If there were no one in the universe to observe it, would the universe still exist?

Why shouldn’t we?

I don’t know.

Yes, you do. Unless you’re Scott Summers, you don’t project any sort of beams from your eyes. And even if you are, such beams aren’t going to do anything important at interstellar range.

Yes. A Cow cannot possible understand, or even acknowledge the quantum physics. but it exists. Hm.. but is that because we HUMANS can understand it?

I undrastand as much as a layman can about the act of observation collapsing a wave function. But I’m not buying the idea there needs to be some sort of spooky awareness that makes QM superpositions collapse into reality.

It seems to me, and the evidence, we’re missing something fundamental. Clearly the evidence suggests the weirdness of this phenomenon, and I think these sort of things that are seen in the lab are because we have to run the experiment through and extra step of detection. My gut tells me it’s an illusion of sorts because we can’t see what the bigger picture is yet that will explain it.

It’ll take the same amount of effort to convince me there needs to always be a subjective “eyeball” bringing reality into existence as it will to convince me God was necessary to create the universe.

I wouldn’t pooh-pooh the role of conicousness completely. Rather than giving conciousness some special or magical property I would say we are concious beings (Republicans excepted) and is not suprising that we may (all be it inadverently) tailor our description of physical laws to conciousness.

For example take the many worlds interpretation, in it the physical structure which we presume that describes the state of our conciousness is not described at the level of the universal wavefunction, instead it’s described at level of only a small part of that wavefunction which is trimmed in to it’s own ‘world’ by einselection. Is it not suprising that we choose to describe the World at the same level as which the physical structure representing our conciousness excists even though einselction is an emergant property of large quantum systems? In this way it’s not suprising that what consitutes a measurement is the same as the information that can be recovered by a concious being.

Perhaps flies think that there are at least 64 universes, as that’s probably how many they can see at once. :smiley:

Because there is no reason to think that the evolutionary forces that shaped our brains would have shaped them in such a way as to make that possible.

And yet we’ve been able to come so far as to pry up many aspects of the nature of the universe evolution hasn’t necessarily shaped us for. I don’t think I need to provide examples here, as it’s plenty obvious.

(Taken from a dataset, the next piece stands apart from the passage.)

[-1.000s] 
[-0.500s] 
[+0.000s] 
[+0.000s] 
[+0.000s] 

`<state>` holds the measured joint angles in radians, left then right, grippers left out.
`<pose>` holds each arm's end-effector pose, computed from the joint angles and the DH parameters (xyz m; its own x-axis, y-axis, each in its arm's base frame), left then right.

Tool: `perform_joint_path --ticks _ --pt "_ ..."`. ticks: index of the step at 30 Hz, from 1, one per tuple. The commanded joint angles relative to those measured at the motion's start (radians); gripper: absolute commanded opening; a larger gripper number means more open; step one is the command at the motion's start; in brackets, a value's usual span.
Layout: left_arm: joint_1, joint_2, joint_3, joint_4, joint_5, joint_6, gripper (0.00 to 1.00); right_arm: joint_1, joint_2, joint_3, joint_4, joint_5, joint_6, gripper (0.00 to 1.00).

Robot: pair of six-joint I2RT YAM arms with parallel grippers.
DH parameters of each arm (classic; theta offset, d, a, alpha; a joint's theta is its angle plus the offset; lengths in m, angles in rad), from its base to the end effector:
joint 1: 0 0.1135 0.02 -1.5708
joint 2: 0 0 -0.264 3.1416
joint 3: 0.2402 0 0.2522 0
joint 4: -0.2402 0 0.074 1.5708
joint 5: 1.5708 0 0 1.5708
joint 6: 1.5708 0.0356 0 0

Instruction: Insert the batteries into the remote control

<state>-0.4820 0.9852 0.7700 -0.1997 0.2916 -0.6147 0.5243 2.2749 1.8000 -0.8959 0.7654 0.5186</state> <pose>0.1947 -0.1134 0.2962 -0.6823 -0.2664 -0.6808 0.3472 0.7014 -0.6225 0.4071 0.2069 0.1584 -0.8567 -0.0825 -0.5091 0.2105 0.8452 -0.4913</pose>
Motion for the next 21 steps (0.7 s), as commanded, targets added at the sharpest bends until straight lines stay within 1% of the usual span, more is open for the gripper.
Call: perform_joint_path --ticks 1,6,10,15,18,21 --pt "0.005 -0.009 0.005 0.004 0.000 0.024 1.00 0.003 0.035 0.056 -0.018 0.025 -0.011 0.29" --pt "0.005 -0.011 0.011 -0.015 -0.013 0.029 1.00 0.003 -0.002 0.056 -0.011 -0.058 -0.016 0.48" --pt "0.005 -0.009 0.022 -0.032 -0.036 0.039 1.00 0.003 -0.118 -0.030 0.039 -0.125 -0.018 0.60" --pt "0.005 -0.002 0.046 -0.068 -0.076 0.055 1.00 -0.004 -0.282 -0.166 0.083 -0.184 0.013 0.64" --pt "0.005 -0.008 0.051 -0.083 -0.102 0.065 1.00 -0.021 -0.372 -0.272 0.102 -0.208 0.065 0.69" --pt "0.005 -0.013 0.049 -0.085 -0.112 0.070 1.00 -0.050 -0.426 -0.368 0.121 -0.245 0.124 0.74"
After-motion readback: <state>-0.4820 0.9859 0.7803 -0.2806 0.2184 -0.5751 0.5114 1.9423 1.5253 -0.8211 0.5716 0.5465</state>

Sure, I believe our intellect isn’t infinite it what it can comprehend, but we don’t know what that limit is. We could be fortunate enough that the fundamental fabric of the universe might just be within our reach to tease apart, but clearly, we have a ways to go.

Don’t get me wrong. I’m not asserting that we can’t. I’m saying I see no reason to assume that we can, and many reasons to suspect we can’t.

Conceded.

Oh man, we’re never going to stop trying though. :wink:

My wife seems to project beams from her eyes, and lest I be in her direct path, I fear for those creatures, lightyears away, who might find themselves in its path.

So, the universe has been composed of quarks, in a self expanding n dimensional reality since we first understood particle physics, and cosmology with the Standard Model.

So where did all the turtles and crystaline spheres go?

Tris

What do you think all those quarks and n-dimensional realities are standing on?

Except, there’s no such thing as crystalline spheres… that’s just ridiculous.